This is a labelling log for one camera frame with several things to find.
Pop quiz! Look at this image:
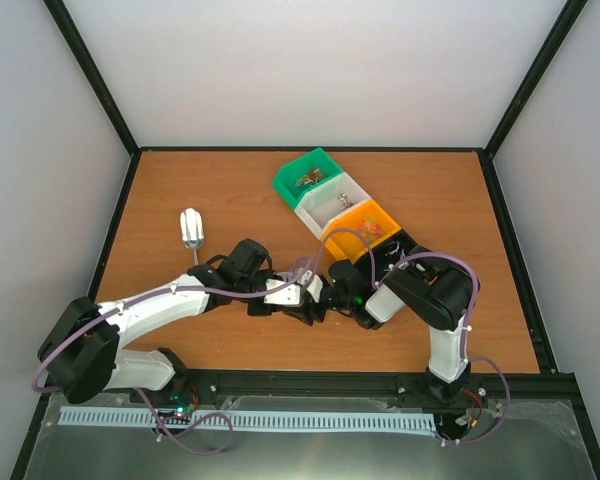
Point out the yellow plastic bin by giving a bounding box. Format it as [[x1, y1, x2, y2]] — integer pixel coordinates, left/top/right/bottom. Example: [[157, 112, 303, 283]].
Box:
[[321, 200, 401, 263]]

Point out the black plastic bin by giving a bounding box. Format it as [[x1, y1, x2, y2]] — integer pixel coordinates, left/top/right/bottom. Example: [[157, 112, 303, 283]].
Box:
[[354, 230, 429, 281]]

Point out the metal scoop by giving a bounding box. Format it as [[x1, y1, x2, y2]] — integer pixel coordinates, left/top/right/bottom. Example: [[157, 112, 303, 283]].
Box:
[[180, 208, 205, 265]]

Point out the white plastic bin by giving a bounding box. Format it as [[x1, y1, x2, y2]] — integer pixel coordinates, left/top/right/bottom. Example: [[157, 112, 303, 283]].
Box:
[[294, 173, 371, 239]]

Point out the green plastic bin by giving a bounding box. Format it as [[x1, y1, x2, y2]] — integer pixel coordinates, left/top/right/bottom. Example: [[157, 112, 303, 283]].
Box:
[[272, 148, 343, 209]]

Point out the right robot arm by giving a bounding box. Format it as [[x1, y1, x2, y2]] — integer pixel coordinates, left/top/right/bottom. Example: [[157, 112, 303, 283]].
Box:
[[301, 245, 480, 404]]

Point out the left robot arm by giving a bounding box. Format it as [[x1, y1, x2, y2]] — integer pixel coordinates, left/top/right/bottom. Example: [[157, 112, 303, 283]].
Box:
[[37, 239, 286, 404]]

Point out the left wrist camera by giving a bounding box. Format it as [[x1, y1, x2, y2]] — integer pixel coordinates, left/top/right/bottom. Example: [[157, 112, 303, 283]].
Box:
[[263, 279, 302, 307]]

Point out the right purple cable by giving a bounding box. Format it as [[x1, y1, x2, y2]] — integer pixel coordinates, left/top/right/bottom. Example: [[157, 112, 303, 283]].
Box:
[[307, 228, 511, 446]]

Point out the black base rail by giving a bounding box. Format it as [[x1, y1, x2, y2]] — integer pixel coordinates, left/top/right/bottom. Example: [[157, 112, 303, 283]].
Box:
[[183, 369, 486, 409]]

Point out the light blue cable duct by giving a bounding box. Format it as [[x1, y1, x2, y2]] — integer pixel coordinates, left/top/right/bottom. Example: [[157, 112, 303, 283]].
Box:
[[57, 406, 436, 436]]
---
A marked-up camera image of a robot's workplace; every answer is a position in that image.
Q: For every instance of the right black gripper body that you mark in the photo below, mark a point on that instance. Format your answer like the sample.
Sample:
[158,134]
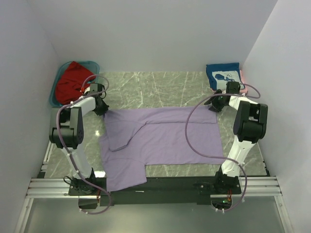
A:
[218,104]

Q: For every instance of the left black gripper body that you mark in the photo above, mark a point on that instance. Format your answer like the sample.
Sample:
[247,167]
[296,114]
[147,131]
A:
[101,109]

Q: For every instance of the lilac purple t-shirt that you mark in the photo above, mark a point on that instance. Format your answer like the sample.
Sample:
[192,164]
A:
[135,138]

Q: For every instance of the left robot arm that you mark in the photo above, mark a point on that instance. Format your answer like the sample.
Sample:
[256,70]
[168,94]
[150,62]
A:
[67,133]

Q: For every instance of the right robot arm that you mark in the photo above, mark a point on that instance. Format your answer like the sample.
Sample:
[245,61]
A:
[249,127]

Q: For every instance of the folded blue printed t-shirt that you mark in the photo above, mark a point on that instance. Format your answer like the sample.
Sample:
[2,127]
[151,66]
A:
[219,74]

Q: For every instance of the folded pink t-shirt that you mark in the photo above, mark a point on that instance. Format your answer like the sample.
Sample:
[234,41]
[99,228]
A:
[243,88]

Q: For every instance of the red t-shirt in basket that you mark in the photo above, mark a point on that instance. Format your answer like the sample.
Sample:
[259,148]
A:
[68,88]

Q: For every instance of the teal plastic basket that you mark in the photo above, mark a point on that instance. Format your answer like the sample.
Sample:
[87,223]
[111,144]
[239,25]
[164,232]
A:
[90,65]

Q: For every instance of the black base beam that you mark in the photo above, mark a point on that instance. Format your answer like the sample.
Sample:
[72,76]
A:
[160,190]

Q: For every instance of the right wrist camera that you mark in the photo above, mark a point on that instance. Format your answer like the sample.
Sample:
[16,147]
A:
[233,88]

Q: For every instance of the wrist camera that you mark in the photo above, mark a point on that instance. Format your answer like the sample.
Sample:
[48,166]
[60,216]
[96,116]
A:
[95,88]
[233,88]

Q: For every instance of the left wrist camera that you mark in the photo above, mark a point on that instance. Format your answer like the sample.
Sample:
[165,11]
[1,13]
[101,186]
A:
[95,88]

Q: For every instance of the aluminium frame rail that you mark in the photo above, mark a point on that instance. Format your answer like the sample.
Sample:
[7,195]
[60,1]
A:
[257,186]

__Task instructions__.
Go through the listing above and list every line that has the word "folded".

__Expected answer__.
Q: For every instance of the folded blue printed t-shirt that you mark in the photo above, mark a point on that instance. Format your answer like the sample.
Q: For every instance of the folded pink t-shirt that you mark in the photo above, mark a point on that instance. Format your answer like the sample.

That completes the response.